Il résulte des considérants qui précèdent que le recours

doit être rejeté et la décision attaquée maintenue. Il n’est pas perçu de frais

de justice (art. 61 let. a LPGA) et il n’est pas alloué de dépens.

Dispositif

Par ces motifs

le Tribunal administratif

arrête:

I.

Le recours est rejeté.

II.

La décision du Service de l’emploi, Instance juridique

chômage, du 24 octobre 2005 est maintenue.

III.

Il n’est pas perçu de frais de justice ni alloué de

dépens.

Lausanne, le 30 décembre 2005

Le président: La

greffière:

Le présent arrêt est

communiqué aux destinataires de l'avis d'envoi ci-joint.

La présente décision peut

faire l'objet, dans les trente jours suivant sa communication, d'un recours au

Tribunal fédéral des assurances, Schweizerhofquai 6, 6004 Lucerne.
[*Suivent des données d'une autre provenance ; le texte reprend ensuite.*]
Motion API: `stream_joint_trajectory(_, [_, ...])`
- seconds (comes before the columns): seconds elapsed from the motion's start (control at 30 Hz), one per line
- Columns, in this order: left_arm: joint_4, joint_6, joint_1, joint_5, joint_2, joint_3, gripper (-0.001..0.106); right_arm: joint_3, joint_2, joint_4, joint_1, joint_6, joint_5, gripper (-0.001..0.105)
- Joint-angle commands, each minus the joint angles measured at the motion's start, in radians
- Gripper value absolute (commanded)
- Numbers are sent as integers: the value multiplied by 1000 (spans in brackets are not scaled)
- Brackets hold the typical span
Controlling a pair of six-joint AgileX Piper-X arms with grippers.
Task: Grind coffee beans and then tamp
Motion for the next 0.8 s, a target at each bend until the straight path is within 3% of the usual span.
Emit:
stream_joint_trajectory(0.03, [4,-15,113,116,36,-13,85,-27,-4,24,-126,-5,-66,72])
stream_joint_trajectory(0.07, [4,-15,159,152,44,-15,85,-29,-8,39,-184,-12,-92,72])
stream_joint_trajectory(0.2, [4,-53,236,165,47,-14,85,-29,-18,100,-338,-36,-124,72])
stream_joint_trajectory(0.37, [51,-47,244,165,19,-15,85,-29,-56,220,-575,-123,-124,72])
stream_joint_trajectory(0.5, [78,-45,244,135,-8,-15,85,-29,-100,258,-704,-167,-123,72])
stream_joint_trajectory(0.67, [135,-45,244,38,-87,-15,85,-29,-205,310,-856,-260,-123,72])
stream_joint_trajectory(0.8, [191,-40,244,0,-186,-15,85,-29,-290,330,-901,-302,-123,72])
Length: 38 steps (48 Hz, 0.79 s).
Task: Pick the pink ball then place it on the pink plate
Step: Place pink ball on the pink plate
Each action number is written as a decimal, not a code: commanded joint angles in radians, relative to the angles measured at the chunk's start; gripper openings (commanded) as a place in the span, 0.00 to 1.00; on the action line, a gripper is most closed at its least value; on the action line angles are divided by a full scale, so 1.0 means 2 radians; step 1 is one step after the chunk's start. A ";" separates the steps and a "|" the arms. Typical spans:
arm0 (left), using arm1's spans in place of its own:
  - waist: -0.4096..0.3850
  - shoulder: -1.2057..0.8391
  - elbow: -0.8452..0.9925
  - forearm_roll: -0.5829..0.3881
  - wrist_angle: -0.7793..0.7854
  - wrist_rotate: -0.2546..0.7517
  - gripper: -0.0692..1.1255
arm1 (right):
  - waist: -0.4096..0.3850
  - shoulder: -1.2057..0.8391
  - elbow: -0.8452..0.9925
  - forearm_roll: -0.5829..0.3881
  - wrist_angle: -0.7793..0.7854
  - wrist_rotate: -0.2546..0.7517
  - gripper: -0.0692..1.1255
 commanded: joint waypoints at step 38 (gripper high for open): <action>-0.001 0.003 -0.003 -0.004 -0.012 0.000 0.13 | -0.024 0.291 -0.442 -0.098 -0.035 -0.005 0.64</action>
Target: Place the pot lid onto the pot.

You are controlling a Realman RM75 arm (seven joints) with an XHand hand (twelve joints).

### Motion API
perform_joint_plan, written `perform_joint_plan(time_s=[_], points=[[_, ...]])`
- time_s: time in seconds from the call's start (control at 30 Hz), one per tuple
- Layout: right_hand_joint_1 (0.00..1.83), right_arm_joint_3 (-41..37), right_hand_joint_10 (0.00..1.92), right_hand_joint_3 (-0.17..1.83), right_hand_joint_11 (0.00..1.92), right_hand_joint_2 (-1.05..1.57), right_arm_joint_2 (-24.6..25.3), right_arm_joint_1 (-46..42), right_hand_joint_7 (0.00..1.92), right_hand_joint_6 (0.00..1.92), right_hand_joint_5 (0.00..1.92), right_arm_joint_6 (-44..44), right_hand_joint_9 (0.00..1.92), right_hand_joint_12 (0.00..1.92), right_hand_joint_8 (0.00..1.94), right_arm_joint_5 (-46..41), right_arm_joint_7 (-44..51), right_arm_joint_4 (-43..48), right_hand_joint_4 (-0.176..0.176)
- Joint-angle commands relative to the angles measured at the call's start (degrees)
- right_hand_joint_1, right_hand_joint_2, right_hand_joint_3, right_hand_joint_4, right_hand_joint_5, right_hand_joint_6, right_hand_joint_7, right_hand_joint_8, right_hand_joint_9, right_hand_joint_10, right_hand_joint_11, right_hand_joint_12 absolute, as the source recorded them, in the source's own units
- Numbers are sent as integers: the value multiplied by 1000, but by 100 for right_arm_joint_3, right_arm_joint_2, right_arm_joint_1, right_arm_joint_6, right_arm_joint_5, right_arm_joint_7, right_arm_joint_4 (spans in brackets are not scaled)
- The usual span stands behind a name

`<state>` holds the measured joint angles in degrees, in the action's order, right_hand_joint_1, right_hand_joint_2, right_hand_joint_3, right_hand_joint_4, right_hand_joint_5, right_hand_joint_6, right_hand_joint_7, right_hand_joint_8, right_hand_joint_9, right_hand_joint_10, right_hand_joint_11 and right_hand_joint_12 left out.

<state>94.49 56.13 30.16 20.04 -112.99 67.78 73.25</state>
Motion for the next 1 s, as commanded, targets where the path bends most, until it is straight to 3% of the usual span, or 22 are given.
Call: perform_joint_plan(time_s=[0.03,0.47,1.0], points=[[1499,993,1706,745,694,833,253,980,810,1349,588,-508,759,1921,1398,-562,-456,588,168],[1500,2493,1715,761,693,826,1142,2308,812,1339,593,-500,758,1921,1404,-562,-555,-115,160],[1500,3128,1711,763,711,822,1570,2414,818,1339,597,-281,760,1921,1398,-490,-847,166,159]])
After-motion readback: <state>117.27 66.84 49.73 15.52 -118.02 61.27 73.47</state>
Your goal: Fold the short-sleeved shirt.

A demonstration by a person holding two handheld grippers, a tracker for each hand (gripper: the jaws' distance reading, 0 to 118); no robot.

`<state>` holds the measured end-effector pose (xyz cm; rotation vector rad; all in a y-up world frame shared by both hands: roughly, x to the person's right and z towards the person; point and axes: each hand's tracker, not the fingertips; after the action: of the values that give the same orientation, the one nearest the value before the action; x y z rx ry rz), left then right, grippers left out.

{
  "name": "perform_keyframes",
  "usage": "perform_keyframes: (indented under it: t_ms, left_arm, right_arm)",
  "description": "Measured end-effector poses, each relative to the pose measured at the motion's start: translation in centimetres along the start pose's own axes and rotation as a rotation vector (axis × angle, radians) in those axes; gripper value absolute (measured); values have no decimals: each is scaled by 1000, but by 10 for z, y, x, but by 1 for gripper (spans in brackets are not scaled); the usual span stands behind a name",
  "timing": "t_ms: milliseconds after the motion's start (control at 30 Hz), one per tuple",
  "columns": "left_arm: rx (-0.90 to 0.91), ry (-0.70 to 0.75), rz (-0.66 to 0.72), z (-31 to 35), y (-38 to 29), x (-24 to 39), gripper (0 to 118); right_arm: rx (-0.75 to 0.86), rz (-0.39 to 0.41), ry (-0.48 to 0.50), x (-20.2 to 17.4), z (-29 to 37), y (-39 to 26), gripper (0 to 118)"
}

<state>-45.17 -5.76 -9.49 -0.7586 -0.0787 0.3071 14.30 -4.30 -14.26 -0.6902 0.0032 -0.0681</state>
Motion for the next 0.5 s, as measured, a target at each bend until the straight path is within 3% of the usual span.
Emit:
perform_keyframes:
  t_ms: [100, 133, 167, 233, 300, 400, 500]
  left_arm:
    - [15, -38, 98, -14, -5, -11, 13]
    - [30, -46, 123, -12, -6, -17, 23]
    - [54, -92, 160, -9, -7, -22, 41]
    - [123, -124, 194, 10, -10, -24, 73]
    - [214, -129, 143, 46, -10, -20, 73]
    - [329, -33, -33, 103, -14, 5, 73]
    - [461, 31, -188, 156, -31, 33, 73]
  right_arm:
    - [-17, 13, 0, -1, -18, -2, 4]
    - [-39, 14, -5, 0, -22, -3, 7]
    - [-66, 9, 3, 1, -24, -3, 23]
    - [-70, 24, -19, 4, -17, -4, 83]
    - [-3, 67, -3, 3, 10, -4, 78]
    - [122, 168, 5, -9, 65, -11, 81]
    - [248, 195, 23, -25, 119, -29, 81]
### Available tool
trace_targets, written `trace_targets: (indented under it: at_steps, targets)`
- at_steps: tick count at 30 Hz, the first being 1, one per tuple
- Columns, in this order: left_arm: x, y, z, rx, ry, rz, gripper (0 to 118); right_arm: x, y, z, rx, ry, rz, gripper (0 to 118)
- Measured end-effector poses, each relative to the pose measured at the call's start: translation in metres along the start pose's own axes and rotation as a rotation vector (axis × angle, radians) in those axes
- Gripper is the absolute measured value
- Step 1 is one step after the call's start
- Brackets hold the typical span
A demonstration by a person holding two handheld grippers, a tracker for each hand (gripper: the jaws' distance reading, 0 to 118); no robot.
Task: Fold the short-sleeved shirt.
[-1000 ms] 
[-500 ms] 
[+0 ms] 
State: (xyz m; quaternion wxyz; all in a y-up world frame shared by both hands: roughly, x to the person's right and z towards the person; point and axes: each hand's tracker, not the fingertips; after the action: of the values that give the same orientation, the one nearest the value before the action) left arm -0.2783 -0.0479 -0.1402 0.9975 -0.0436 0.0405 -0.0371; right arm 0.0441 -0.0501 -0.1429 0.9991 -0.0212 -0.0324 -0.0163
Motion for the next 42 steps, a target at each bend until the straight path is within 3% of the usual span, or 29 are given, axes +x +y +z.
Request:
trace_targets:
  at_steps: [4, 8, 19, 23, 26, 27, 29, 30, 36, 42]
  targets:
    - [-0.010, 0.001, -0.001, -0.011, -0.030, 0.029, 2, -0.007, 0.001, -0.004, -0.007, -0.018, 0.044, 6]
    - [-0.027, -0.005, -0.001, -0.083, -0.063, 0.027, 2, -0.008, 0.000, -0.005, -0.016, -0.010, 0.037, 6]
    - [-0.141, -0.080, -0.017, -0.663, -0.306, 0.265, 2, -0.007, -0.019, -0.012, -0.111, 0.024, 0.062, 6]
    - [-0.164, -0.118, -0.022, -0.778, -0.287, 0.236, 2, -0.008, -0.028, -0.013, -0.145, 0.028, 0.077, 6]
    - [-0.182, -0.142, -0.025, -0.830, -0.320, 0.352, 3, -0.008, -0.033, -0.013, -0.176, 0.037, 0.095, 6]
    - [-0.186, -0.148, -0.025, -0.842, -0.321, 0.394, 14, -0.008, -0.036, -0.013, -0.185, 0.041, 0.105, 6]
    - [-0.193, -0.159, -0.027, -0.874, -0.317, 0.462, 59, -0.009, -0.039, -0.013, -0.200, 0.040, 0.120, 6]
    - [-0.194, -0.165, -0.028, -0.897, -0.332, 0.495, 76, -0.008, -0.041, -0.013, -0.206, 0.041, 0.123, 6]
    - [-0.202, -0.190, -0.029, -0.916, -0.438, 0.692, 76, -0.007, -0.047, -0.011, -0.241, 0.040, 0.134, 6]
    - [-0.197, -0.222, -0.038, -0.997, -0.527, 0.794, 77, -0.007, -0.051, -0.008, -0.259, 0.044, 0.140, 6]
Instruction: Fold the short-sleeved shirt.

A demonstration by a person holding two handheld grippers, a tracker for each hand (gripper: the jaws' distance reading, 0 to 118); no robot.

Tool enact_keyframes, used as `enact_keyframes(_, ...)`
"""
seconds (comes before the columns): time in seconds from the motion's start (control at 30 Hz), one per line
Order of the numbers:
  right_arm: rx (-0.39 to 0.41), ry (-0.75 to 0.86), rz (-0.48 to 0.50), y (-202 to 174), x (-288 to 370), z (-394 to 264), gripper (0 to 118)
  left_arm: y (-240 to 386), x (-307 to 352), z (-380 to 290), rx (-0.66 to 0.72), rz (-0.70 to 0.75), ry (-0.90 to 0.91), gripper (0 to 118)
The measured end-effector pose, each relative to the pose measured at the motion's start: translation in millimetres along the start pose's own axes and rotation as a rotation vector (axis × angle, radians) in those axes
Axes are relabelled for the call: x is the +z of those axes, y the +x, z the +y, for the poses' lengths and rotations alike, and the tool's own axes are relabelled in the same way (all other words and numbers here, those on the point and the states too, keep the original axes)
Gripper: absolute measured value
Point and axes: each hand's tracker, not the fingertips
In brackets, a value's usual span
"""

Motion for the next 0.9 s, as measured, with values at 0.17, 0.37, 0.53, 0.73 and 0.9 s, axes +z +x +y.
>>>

Le recours

s'exerce par acte écrit, déposé en trois exemplaires, indiquant :

a) quelle

décision le recourant désire obtenir en lieu et place de la présente décision;

b) pour

quels motifs le recourant s'estime en droit d'obtenir cette autre décision;

c) quels moyens de preuve le

recourant invoque à l'appui de ses motifs.

La présente décision et l'enveloppe dans laquelle elle a

été expédiée, ainsi que les pièces invoquées comme moyens de preuve,

lorsqu'elles se trouvent en mains du recourant, seront jointes au recours.